Kert (Քերթ) or Guzumkend (Quzumkənd) is a village located in the Khojavend District of Azerbaijan, in the region of Nagorno-Karabakh. Until 2023 it was controlled by the breakaway Republic of Artsakh. The village had an ethnic Armenian-majority population until the expulsion of the Armenian population of Nagorno-Karabakh by Azerbaijan following the 2023 Azerbaijani offensive in Nagorno-Karabakh.

== History ==
During the Soviet period, the village was a part of the Martuni District of the Nagorno-Karabakh Autonomous Oblast.

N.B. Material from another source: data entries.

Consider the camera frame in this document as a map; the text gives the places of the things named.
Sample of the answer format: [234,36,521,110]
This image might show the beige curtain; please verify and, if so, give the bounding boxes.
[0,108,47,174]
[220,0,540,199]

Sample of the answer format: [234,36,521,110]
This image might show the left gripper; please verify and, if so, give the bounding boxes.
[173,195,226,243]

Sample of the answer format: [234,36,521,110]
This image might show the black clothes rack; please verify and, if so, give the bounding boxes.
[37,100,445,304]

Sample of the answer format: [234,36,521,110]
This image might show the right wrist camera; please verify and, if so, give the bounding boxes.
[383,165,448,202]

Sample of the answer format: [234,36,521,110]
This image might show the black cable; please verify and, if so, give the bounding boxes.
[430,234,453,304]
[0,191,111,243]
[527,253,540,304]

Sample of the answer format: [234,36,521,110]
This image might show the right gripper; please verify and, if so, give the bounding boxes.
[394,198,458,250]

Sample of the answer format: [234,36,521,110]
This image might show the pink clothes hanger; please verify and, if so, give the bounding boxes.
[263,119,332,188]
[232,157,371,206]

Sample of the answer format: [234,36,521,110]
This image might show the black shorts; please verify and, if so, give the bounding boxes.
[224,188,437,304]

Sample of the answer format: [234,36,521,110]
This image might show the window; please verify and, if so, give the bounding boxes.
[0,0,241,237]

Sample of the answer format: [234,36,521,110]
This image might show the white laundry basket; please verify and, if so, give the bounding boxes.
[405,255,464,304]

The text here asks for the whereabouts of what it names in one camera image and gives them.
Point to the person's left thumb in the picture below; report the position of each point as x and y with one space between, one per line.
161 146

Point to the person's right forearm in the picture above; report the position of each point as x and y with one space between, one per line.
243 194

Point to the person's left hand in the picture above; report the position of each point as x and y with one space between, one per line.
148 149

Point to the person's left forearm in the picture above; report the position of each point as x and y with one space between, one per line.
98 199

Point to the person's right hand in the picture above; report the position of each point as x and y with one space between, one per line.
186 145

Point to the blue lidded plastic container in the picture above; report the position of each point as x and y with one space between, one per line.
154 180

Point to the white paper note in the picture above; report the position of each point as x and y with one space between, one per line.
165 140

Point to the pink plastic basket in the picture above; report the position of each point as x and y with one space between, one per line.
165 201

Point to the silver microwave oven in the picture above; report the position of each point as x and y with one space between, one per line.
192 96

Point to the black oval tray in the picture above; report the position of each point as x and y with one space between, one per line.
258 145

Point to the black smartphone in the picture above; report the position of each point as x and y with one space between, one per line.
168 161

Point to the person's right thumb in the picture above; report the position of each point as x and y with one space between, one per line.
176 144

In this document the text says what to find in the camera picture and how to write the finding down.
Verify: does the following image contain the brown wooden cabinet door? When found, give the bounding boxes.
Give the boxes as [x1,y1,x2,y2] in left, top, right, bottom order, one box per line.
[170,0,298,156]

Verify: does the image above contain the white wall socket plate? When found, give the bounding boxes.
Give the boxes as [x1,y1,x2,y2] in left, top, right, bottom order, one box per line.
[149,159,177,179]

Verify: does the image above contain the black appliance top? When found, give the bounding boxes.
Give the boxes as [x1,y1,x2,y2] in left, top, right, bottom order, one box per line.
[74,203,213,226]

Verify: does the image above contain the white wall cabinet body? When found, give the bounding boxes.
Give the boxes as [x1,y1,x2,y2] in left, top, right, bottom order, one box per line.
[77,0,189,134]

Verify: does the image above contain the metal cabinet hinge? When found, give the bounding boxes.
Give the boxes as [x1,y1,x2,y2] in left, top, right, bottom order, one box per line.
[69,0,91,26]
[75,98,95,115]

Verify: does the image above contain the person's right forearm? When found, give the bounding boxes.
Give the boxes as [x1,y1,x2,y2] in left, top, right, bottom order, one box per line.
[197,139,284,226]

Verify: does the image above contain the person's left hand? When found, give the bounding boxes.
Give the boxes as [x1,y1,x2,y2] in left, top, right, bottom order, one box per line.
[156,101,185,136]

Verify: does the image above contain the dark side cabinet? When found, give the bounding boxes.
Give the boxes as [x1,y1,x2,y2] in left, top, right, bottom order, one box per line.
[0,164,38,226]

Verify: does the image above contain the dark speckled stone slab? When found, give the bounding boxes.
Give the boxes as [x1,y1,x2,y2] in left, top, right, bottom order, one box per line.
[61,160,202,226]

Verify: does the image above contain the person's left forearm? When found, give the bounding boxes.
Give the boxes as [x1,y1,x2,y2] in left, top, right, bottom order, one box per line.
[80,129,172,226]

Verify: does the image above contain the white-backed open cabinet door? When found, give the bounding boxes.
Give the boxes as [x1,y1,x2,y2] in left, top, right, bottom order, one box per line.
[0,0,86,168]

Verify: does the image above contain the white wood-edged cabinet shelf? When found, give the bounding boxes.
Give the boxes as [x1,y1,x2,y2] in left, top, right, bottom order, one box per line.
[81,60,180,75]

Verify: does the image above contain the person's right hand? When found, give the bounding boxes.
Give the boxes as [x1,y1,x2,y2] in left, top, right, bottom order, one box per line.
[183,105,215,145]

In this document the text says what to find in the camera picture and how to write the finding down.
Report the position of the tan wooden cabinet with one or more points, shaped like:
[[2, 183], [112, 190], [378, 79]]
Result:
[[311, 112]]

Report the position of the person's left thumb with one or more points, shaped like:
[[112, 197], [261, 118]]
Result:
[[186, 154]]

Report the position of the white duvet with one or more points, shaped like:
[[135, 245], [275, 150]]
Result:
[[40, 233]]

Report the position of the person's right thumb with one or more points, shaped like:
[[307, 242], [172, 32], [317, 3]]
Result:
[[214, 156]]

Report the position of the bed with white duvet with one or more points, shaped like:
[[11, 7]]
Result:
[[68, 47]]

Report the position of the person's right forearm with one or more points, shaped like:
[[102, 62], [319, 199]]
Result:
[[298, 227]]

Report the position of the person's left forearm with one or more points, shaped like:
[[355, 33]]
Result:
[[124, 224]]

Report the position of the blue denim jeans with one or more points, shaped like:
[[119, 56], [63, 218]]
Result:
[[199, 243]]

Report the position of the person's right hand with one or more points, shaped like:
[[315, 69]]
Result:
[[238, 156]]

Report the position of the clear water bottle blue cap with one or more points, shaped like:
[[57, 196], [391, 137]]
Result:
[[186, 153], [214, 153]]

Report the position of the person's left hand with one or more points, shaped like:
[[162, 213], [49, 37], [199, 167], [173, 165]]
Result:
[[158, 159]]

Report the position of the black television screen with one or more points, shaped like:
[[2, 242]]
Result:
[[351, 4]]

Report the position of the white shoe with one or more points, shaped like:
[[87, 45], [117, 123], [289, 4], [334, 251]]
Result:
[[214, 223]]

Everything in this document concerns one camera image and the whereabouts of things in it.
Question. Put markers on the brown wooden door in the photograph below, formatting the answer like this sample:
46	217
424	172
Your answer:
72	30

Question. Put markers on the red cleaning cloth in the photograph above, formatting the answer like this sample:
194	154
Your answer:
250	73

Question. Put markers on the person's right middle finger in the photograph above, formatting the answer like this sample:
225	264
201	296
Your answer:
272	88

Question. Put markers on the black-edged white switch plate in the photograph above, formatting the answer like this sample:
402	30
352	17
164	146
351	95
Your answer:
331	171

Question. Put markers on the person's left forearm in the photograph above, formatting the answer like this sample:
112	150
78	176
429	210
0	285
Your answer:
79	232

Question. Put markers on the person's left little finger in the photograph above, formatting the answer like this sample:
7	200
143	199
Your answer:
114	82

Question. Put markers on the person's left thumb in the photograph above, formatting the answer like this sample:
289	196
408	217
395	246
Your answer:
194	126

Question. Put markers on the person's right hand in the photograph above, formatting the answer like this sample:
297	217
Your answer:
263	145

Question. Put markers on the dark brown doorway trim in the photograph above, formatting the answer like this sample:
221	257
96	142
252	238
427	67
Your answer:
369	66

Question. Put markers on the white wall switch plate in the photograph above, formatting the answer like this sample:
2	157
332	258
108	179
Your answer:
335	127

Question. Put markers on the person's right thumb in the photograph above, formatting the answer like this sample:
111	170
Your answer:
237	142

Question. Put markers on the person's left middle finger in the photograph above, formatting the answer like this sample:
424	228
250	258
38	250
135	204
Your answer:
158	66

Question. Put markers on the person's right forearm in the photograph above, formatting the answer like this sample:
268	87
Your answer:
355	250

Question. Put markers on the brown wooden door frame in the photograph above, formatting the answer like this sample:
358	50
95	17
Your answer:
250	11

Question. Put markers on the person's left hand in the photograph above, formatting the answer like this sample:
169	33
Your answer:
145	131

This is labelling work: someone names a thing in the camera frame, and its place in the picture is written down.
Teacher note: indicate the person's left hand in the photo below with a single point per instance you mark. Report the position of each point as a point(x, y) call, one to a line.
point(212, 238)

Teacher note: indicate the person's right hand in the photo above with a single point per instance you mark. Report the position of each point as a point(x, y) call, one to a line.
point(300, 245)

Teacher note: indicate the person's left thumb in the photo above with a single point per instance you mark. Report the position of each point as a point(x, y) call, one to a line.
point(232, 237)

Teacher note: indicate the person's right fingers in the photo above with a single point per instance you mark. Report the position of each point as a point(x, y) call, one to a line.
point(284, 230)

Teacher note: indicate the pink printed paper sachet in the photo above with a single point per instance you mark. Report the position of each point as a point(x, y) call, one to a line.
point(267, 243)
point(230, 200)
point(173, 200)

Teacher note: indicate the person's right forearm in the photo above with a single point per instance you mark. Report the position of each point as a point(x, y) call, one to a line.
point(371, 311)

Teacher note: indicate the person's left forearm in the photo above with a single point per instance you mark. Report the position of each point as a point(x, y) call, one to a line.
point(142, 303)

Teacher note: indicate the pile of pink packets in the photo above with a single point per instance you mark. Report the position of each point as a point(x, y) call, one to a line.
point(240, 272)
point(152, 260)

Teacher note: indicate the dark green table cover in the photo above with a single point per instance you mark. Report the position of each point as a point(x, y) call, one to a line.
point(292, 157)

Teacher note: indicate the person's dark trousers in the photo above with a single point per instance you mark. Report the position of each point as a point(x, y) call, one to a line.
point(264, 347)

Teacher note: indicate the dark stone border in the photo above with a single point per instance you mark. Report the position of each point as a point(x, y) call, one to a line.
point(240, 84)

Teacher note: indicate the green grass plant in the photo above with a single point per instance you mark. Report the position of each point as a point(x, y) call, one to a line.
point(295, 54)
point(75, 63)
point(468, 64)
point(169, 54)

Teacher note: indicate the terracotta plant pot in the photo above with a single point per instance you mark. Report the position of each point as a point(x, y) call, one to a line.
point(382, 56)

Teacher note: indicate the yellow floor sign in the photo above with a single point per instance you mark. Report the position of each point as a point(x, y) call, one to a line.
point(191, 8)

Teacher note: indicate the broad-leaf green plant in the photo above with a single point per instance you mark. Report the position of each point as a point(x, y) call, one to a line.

== Historical heritage sites ==
Historical heritage sites in and around the village include the 19th-century St. George's Church (Սուրբ Գևորգ եկեղեցի).

== Economy and culture ==
The population is mainly engaged in agriculture and animal husbandry. As of 2015, the village has a municipal building, a house of culture, a secondary school, two shops, and a medical centre.

== Demographics ==
The village has an ethnic Armenian-majority population and had 567 inhabitants in 2005, and 572 inhabitants in 2015.